# Goal of the exercise
Take the records below from their first line to the line with "3. Where is the blue clamp", and restate those lines word for word.

*** Material provided Section Begins ***

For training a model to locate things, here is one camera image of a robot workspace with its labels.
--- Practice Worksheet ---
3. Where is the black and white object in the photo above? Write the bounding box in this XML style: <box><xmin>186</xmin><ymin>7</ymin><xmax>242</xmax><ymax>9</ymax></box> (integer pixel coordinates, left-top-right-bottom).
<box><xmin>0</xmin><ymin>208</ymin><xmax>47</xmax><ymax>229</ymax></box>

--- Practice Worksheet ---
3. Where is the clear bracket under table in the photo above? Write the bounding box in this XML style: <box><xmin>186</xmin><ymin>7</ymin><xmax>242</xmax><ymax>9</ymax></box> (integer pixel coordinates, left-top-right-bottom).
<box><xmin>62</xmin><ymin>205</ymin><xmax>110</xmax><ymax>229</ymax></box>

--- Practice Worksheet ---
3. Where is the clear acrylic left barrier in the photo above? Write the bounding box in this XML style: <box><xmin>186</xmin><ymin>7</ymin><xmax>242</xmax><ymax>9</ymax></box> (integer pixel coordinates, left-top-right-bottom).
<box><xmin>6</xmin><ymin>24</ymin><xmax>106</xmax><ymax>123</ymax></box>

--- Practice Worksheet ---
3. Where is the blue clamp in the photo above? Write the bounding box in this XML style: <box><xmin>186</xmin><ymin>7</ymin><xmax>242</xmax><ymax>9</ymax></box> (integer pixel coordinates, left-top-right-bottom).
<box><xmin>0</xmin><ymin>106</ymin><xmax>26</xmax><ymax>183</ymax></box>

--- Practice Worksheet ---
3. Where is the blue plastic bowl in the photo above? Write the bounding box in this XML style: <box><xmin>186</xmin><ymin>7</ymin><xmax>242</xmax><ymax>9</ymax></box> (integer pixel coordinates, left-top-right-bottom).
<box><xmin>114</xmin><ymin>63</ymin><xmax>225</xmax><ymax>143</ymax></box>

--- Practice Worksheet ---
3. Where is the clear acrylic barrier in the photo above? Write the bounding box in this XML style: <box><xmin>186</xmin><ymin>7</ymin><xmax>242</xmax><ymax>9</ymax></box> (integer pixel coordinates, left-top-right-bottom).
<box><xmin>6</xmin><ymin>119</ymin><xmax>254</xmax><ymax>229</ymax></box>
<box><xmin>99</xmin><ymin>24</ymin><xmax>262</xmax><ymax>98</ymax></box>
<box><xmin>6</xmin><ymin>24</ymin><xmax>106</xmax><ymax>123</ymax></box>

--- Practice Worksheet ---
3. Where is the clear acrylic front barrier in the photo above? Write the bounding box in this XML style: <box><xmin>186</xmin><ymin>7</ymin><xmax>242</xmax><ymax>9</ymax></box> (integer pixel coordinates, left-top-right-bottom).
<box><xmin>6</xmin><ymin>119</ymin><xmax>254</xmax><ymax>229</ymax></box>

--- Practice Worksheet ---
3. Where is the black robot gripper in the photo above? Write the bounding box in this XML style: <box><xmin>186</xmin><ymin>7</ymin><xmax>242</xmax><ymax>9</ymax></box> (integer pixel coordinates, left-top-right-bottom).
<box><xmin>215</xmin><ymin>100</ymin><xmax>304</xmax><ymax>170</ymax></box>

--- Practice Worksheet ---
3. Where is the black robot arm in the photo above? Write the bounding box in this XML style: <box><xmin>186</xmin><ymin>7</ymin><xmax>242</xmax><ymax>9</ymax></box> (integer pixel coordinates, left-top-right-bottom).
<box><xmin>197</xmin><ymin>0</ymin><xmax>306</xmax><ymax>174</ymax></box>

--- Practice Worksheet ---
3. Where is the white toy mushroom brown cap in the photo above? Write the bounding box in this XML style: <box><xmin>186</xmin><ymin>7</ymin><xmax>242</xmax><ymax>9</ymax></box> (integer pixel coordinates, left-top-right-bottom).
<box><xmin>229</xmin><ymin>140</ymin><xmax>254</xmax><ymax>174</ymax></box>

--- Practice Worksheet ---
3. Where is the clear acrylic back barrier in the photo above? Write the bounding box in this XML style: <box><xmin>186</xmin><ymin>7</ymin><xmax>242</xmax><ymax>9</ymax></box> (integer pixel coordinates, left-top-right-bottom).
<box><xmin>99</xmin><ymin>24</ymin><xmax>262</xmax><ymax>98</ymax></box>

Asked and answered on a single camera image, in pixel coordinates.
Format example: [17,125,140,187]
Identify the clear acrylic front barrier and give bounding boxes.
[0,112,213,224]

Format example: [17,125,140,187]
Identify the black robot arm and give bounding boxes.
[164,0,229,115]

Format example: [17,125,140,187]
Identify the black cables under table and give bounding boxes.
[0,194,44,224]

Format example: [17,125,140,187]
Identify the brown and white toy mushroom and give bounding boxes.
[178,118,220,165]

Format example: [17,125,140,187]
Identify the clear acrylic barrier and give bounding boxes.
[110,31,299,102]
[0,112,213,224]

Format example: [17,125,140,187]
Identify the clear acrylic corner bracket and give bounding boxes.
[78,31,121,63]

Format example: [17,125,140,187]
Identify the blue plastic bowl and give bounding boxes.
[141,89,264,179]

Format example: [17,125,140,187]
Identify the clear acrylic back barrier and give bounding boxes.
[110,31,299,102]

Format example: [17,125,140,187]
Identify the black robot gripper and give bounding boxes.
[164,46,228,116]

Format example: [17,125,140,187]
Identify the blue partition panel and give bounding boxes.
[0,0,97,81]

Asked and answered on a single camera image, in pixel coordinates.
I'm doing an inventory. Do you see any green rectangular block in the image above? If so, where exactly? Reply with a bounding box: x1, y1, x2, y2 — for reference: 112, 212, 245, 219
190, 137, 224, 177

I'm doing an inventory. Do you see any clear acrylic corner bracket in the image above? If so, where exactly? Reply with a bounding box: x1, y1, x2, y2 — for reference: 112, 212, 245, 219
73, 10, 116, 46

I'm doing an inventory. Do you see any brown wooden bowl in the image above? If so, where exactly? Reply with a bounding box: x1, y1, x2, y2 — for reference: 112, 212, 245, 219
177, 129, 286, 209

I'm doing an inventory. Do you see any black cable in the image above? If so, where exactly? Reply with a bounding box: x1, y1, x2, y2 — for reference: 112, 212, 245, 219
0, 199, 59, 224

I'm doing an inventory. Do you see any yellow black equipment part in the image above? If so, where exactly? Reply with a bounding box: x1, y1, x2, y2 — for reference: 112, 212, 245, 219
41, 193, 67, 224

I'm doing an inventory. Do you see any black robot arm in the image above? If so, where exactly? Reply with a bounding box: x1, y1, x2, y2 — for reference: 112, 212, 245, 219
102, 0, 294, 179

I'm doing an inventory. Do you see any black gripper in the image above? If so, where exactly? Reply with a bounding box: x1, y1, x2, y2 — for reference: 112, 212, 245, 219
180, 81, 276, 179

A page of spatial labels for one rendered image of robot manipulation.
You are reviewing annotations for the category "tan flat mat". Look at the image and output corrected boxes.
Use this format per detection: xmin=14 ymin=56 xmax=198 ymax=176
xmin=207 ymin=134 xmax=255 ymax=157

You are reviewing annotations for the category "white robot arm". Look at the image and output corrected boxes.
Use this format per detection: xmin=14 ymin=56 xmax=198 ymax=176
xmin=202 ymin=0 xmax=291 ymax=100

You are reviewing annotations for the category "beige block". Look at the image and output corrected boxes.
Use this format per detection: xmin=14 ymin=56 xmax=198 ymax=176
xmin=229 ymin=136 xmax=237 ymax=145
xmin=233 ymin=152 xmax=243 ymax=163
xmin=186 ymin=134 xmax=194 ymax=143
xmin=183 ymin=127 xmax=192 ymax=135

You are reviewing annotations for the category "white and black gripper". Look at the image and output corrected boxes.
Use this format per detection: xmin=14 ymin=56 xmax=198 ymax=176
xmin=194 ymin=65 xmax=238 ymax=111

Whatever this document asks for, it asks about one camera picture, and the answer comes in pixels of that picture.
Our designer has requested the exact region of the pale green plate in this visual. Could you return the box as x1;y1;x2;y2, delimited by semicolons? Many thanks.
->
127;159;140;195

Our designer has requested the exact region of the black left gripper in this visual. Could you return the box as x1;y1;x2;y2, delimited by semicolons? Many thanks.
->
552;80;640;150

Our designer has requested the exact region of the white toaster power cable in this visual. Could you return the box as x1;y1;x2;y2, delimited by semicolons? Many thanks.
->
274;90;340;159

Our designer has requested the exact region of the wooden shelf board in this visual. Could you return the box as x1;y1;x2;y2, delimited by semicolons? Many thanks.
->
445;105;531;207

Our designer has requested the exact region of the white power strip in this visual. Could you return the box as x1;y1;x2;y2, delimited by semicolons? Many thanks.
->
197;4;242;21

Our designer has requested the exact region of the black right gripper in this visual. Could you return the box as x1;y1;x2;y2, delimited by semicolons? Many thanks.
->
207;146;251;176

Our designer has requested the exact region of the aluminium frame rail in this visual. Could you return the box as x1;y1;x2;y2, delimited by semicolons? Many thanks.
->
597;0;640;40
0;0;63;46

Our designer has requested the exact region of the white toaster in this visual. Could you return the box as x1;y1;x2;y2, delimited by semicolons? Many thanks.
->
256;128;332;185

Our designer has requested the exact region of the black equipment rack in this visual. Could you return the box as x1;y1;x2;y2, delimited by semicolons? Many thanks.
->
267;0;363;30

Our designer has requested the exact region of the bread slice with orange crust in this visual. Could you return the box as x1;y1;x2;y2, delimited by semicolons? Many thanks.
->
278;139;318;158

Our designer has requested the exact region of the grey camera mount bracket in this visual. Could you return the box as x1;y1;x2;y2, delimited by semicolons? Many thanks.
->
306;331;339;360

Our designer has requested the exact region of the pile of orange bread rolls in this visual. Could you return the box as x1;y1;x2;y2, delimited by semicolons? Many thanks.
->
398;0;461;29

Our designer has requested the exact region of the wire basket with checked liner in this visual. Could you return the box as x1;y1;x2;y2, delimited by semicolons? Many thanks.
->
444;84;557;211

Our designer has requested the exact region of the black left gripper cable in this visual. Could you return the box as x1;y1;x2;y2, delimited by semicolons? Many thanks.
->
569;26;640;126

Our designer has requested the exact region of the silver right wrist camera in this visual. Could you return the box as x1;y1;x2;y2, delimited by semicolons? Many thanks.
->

*** Material provided Section Ends ***

# Response box
For training a model to locate things, here is one camera image of a robot workspace with its labels.
--- Practice Worksheet ---
3. Where is the black and white object in the photo above? Write the bounding box in this XML style: <box><xmin>186</xmin><ymin>7</ymin><xmax>242</xmax><ymax>9</ymax></box> (integer pixel coordinates, left-top-right-bottom).
<box><xmin>0</xmin><ymin>208</ymin><xmax>47</xmax><ymax>229</ymax></box>

--- Practice Worksheet ---
3. Where is the clear bracket under table in the photo above? Write the bounding box in this XML style: <box><xmin>186</xmin><ymin>7</ymin><xmax>242</xmax><ymax>9</ymax></box> (integer pixel coordinates, left-top-right-bottom).
<box><xmin>62</xmin><ymin>205</ymin><xmax>110</xmax><ymax>229</ymax></box>

--- Practice Worksheet ---
3. Where is the clear acrylic left barrier in the photo above? Write the bounding box in this XML style: <box><xmin>186</xmin><ymin>7</ymin><xmax>242</xmax><ymax>9</ymax></box> (integer pixel coordinates, left-top-right-bottom).
<box><xmin>6</xmin><ymin>24</ymin><xmax>106</xmax><ymax>123</ymax></box>

--- Practice Worksheet ---
3. Where is the blue clamp in the photo above? Write the bounding box in this XML style: <box><xmin>186</xmin><ymin>7</ymin><xmax>242</xmax><ymax>9</ymax></box> (integer pixel coordinates, left-top-right-bottom).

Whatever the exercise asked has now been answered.